Items from a dataset:
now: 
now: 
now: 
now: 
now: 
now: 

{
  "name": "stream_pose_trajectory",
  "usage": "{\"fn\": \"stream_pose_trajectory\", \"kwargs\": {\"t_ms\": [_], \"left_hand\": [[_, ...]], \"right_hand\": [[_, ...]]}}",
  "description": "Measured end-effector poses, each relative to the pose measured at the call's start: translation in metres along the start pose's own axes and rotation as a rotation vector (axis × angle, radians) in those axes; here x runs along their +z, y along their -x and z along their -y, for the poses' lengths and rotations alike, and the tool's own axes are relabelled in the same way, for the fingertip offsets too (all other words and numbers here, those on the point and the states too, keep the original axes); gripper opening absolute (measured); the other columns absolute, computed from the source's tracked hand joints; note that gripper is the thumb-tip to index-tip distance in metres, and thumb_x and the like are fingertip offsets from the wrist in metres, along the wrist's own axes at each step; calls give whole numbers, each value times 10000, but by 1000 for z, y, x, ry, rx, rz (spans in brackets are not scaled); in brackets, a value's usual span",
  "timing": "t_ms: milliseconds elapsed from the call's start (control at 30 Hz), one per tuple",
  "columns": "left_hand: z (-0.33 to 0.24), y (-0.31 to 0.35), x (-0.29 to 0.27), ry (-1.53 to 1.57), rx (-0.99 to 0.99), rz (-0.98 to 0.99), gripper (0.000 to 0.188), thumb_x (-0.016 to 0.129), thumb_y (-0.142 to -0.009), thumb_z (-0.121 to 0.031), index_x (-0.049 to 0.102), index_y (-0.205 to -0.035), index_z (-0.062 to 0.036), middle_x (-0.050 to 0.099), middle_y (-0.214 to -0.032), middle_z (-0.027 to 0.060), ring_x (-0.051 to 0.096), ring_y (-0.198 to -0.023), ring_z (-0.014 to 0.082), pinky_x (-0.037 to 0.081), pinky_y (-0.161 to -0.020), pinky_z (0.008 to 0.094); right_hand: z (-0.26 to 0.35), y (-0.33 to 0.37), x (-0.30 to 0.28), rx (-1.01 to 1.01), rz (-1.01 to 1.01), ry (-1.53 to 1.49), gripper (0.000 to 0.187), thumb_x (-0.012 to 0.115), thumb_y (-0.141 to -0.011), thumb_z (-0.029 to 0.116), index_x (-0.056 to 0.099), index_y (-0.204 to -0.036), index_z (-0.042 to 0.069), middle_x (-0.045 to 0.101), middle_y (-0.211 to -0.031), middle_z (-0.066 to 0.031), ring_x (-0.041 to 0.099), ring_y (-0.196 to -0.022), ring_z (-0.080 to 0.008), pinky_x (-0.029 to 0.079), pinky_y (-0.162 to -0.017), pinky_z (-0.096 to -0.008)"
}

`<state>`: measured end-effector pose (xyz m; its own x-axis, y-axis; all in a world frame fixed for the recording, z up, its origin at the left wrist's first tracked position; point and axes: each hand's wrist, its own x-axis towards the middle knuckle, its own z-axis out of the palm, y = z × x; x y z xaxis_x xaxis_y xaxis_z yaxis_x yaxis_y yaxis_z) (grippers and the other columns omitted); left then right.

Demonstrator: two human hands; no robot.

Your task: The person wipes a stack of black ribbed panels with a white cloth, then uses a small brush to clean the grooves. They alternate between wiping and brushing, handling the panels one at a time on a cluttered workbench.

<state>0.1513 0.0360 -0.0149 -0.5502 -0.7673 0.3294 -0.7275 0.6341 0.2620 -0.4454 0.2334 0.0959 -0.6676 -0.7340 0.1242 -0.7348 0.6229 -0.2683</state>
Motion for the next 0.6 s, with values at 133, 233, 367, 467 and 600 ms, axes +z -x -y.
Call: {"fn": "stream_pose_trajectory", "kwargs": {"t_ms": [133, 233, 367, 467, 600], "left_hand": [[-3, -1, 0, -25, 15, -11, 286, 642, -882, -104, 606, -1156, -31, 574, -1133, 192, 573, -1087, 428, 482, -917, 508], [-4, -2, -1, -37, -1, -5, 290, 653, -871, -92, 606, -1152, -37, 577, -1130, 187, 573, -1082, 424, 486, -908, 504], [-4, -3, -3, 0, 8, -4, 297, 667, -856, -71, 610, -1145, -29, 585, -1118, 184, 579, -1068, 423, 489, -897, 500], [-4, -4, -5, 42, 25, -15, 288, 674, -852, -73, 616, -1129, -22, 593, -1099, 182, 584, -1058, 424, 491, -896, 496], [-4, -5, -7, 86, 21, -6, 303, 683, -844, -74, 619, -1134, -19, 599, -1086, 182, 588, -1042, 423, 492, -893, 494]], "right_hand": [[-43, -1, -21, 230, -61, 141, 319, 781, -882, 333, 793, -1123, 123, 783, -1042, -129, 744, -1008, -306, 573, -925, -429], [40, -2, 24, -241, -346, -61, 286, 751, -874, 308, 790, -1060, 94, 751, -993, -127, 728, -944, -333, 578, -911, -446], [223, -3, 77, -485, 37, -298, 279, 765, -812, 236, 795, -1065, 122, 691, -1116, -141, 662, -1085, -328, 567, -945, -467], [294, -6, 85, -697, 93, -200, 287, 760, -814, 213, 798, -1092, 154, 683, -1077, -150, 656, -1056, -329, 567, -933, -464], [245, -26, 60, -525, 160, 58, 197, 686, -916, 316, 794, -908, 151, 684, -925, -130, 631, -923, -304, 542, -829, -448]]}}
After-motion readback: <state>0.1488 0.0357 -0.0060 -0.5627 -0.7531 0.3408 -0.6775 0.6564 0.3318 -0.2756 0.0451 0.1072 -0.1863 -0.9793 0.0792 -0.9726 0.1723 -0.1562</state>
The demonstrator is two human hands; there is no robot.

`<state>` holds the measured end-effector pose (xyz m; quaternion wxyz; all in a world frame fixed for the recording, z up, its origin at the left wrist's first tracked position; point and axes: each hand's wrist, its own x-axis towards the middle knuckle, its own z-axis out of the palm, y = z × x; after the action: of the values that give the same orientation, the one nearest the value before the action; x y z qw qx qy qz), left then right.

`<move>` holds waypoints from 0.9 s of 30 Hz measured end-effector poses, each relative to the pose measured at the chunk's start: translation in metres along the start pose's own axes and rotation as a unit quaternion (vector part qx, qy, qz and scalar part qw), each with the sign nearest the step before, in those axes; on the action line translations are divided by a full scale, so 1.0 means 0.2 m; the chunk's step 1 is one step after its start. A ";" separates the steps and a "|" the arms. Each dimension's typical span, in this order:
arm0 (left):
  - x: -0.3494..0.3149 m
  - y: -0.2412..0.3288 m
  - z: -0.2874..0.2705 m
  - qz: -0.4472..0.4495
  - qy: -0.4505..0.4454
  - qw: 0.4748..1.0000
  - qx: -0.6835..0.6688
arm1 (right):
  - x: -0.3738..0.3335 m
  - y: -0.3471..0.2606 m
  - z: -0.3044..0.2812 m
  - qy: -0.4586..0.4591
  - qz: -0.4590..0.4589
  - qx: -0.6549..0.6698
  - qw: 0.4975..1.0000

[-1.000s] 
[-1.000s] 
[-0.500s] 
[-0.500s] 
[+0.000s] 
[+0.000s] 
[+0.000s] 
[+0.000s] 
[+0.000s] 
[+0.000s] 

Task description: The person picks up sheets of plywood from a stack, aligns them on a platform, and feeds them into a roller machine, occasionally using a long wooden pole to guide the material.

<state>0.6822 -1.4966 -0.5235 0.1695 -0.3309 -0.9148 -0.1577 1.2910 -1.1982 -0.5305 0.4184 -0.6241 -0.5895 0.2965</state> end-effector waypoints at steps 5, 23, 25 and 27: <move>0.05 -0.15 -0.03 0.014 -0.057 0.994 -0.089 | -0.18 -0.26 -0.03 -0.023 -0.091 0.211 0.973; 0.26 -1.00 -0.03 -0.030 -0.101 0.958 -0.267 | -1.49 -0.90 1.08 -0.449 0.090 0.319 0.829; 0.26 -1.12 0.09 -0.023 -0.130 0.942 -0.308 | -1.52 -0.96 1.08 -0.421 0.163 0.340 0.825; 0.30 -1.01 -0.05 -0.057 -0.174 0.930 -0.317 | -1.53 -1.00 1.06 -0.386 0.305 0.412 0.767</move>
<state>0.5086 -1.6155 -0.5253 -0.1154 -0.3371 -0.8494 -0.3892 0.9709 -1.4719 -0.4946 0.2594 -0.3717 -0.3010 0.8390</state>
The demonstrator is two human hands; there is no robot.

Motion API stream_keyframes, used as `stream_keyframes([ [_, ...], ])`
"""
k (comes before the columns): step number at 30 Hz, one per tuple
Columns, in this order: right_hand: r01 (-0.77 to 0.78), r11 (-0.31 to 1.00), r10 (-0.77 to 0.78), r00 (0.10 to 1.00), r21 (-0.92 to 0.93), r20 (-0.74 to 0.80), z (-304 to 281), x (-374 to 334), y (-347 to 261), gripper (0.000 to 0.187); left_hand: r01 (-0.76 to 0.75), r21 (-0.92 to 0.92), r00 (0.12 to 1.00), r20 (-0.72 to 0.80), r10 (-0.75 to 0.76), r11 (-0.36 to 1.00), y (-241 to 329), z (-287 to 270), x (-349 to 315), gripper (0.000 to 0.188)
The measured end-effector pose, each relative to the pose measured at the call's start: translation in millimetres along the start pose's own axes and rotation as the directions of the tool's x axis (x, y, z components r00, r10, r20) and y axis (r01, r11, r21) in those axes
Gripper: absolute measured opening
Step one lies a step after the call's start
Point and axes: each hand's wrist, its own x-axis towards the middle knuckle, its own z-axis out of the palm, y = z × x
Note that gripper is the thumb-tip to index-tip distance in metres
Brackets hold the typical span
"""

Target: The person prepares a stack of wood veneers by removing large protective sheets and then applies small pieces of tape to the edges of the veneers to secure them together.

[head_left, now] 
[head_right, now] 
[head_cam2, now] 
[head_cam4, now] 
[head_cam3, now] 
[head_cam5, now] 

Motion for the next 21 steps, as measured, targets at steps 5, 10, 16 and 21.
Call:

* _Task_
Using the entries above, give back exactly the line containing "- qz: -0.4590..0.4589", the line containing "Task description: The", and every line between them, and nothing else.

* _Result of this exercise_
  - qz: -0.4590..0.4589
  - qx: -0.6549..0.6698
  - qw: 0.4975..1.0000

[-1.000s] 
[-1.000s] 
[-0.500s] 
[-0.500s] 
[+0.000s] 
[+0.000s] 
[+0.000s] 
[+0.000s] 
[+0.000s] 
[+0.000s] 

Task description: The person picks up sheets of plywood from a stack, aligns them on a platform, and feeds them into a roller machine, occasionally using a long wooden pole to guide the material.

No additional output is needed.